Profile
Astrolab is an American aerospace company founded in 2019 and headquartered in Hawthorne, California. The company is singularly focused on designing, building, and operating a fleet of versatile commercial planetary rovers to enable sustained human and commercial operations on the Moon and eventually Mars. Formed by a team of NASA veterans, former SpaceX engineers, and JPL robotics experts, Astrolab is addressing the critical “surface bottleneck” in space exploration. While launch and landing technologies are advancing rapidly, surface mobility, logistics, and infrastructure remain the next major hurdle. Astrolab positions its rovers as the essential enablers that solve the last-mile problem and lay the foundation for energy, data, communications, and logistics services on other worlds.
The cornerstone of Astrolab’s robot-based products is the FLEX rover, officially known as the Flexible Logistics and Exploration Rover. FLEX is the largest and most versatile lunar rover ever developed, with a total payload capacity of 2,000 kg. It features two top-deck payload interfaces for modular attachments such as crew cabins or robotic arms, plus an underslung payload bay capable of carrying up to 3 m³ of cargo including tools, scientific instruments, and sample containers. A standout robotic feature is its six-degree-of-freedom robotic arm equipped with interchangeable end effectors. This arm enables the rover to perform complex science tasks, logistics operations, payload handling, and maintenance activities autonomously or in support of human astronauts.
FLEX is engineered for exceptional mobility on challenging lunar terrain. It utilizes four independently articulating limbs that keep the chassis level on steep slopes, absorb shocks at high speeds, adjust ground clearance, and assist in picking up or deploying payloads. The rover is fitted with industry-leading wheels developed in partnership with Venturi Space. These wheels have undergone extensive terrestrial testing and will be validated on the lunar surface, providing superior traction in soft regolith. For autonomy, FLEX includes a suite of sensors, a gimbaling high-bandwidth antenna for reliable Earth communication, and semi-autonomous capabilities that allow it to navigate hazards, align with payloads, and operate independently between crewed missions. It is also designed with robust power systems, including large batteries and collapsible solar arrays capable of surviving the harsh 14-day lunar night.

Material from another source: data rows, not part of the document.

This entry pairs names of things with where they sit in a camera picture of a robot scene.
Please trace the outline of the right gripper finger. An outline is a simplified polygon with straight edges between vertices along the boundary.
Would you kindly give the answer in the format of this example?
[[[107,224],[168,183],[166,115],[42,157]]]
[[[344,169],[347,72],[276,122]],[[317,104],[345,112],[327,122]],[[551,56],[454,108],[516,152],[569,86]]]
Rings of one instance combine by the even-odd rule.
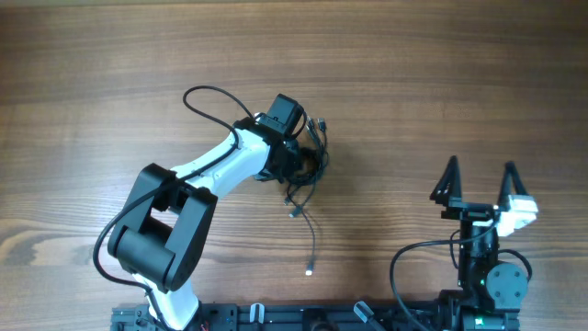
[[[504,165],[503,179],[497,204],[499,206],[505,206],[510,195],[528,195],[513,161],[509,161]]]
[[[458,158],[455,155],[449,158],[443,175],[430,195],[430,200],[440,205],[452,205],[462,201]]]

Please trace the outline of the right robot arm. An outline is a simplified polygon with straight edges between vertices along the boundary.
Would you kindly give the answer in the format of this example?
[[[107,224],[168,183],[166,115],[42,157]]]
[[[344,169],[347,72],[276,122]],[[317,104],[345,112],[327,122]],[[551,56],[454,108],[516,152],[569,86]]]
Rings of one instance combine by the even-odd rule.
[[[538,206],[513,162],[504,166],[494,204],[462,199],[458,158],[451,156],[430,199],[445,207],[441,217],[460,222],[457,291],[443,290],[431,323],[435,330],[519,330],[519,313],[532,278],[528,260],[499,239],[537,219]]]

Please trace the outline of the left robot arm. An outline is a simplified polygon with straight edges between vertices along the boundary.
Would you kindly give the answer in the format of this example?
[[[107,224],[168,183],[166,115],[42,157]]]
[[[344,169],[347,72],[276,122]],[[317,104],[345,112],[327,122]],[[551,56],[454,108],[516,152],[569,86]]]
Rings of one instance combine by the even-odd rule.
[[[145,290],[162,329],[195,325],[200,301],[189,278],[203,252],[220,199],[249,177],[284,182],[301,170],[296,141],[302,105],[277,95],[266,113],[230,126],[229,136],[198,159],[165,169],[147,165],[104,238],[107,251]]]

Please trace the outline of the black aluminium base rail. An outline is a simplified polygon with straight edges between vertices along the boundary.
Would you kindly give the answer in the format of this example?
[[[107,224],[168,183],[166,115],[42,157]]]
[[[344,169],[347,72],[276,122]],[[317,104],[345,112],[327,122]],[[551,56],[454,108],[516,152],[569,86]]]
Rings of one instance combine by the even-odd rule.
[[[438,302],[415,302],[409,312],[431,330],[519,331],[517,313],[455,311]],[[400,306],[368,305],[263,305],[206,303],[185,327],[200,331],[312,331],[415,330]]]

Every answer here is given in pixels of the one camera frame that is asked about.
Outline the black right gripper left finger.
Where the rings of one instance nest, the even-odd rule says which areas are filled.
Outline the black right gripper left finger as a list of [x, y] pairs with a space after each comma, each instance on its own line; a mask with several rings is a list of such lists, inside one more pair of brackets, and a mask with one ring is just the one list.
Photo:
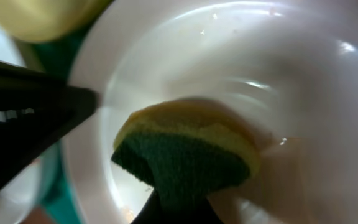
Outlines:
[[[0, 168], [8, 169], [0, 170], [0, 190], [14, 178], [14, 174], [52, 145], [47, 141], [48, 129], [43, 111], [50, 105], [52, 93], [58, 89], [59, 83], [59, 79], [46, 73], [0, 62], [0, 111], [19, 114], [0, 122], [0, 149], [8, 146], [8, 152], [13, 152], [15, 159], [12, 164]], [[75, 129], [94, 114], [99, 95], [87, 88], [67, 87], [76, 89], [77, 100], [69, 101], [78, 113]]]

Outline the yellow plate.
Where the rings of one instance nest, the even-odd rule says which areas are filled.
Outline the yellow plate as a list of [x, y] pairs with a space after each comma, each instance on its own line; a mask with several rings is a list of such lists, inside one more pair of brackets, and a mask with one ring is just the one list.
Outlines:
[[86, 25], [111, 0], [0, 0], [0, 25], [26, 42], [55, 40]]

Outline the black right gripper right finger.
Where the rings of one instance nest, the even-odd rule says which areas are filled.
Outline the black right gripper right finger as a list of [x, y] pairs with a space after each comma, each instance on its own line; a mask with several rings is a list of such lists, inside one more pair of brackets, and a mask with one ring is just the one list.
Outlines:
[[206, 198], [190, 213], [166, 213], [162, 210], [158, 192], [153, 190], [131, 224], [223, 224], [223, 222]]

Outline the white plate with centre stain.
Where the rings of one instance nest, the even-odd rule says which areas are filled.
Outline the white plate with centre stain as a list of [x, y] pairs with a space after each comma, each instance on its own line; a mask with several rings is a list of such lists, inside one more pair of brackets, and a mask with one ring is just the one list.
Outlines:
[[130, 223], [152, 188], [110, 160], [134, 111], [218, 101], [251, 125], [260, 175], [210, 197], [225, 223], [358, 223], [358, 1], [115, 1], [71, 85], [99, 95], [66, 135], [83, 223]]

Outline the yellow green scrub sponge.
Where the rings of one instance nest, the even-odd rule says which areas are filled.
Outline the yellow green scrub sponge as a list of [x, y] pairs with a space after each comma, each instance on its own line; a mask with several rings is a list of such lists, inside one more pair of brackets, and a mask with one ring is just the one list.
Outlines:
[[257, 145], [243, 121], [196, 100], [166, 101], [132, 113], [116, 135], [111, 160], [152, 186], [165, 213], [179, 215], [260, 169]]

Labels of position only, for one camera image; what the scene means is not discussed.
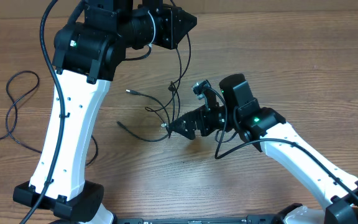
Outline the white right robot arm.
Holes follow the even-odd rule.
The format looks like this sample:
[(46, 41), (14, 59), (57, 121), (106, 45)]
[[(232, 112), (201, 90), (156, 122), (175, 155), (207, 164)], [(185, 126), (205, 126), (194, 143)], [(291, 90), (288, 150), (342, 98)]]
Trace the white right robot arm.
[(168, 124), (169, 132), (190, 140), (216, 133), (223, 144), (226, 132), (234, 131), (242, 144), (224, 152), (222, 159), (245, 146), (274, 159), (305, 186), (320, 205), (319, 210), (293, 203), (276, 214), (248, 215), (243, 223), (358, 223), (358, 178), (334, 165), (310, 146), (286, 119), (272, 108), (260, 107), (244, 74), (230, 75), (219, 83), (195, 83), (193, 92), (205, 104)]

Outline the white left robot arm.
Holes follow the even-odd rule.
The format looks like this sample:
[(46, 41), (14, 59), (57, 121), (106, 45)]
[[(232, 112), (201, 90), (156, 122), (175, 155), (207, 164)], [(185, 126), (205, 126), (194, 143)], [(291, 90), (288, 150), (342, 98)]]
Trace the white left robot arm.
[(51, 210), (68, 223), (116, 223), (102, 203), (104, 188), (85, 179), (86, 155), (100, 106), (126, 50), (175, 49), (197, 23), (162, 1), (81, 1), (54, 38), (45, 61), (55, 89), (39, 163), (15, 187), (15, 202)]

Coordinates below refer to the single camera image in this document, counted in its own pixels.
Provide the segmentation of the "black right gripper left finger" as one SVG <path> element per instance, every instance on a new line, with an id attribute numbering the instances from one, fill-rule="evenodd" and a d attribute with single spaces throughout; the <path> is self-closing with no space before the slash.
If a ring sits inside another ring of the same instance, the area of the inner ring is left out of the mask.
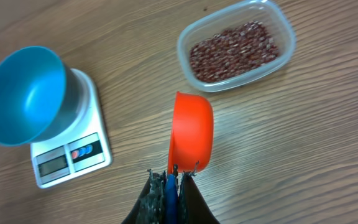
<path id="1" fill-rule="evenodd" d="M 165 219 L 166 172 L 148 169 L 149 178 L 122 224 L 161 224 Z"/>

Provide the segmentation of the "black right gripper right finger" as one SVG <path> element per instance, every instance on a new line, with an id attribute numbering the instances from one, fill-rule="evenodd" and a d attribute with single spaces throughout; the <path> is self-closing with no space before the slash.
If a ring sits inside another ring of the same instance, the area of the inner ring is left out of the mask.
<path id="1" fill-rule="evenodd" d="M 177 207 L 178 223 L 219 224 L 193 180 L 198 164 L 197 161 L 193 170 L 182 173 Z"/>

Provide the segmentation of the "orange scoop with blue handle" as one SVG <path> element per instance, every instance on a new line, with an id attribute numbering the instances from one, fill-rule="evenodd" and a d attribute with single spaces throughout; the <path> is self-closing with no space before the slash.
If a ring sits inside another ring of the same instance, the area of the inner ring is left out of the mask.
<path id="1" fill-rule="evenodd" d="M 165 186 L 165 223 L 178 223 L 178 196 L 182 173 L 197 173 L 209 163 L 213 146 L 213 111 L 209 101 L 199 95 L 177 92 L 173 110 L 167 183 Z"/>

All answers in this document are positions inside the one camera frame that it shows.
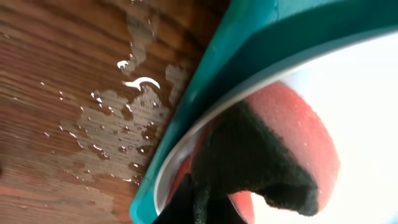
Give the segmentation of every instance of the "teal container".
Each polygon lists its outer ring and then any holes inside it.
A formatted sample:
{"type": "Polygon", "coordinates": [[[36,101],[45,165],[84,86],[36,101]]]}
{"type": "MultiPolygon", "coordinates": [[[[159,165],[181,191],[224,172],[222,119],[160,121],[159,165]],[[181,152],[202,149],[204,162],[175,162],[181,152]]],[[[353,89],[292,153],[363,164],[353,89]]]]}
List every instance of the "teal container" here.
{"type": "Polygon", "coordinates": [[[215,100],[271,65],[283,70],[397,24],[396,0],[231,0],[132,201],[134,223],[156,219],[154,183],[159,169],[215,100]],[[314,50],[299,54],[308,49],[314,50]],[[286,58],[289,63],[278,63],[286,58]]]}

To accelerate development and gather real mission data, Astrolab has created FLIP (FLEX Lunar Innovation Platform), a smaller demonstration rover that shares critical DNA with the full FLEX system. FLIP uses the same full-size wheels, identical battery technology, communications hardware, sensors, software, and avionics as FLEX. This commonality allows Astrolab to validate systems on the Moon years earlier. FLIP is scheduled to fly aboard Astrobotic’s Griffin-1 lander in late 2026 as part of NASA’s Commercial Lunar Payload Services (CLPS) program. It will carry multiple NASA payloads, including a LiDAR demonstration for navigation, a multispectral camera for helium-3 resource mapping in collaboration with Interlune, a lunar dust effects sensor, and a laser retroreflector array. This mission will mark the first time a laser retroreflector flies on a moving lunar rover.
Astrolab’s long-term vision extends well beyond single missions. The company is developing a line of Commercial Lunar Vehicles (CLV), with CLV-1 targeted for launch in early 2028 under NASA’s Artemis program. FLEX is intended to become the foundational workhorse for lunar infrastructure, supporting crewed Artemis expeditions, in-situ resource utilization (ISRU), construction, cargo transport, and the emergence of a true lunar economy. By combining high payload capacity, advanced robotics, superior mobility, and semi-autonomous operation, these rovers reduce risk, lower costs, and dramatically expand the range astronauts can explore compared to walking or smaller legacy vehicles.
Astrolab emphasizes rapid iteration, rigorous terrestrial field testing, and collaboration. It maintains state-of-the-art testing facilities in Hawthorne and actively partners with organizations such as NASA, Astrobotic, Interlune, and Venturi Space. The company has secured significant NASA contracts, including selection for the Lunar Terrain Vehicle Services (LTVS) program, and continues to expand its workforce of approximately 80 engineers and specialists. Its pragmatic, hardware-first philosophy — “build, break, repeat” — has positioned Astrolab as a leader in commercial planetary robotics.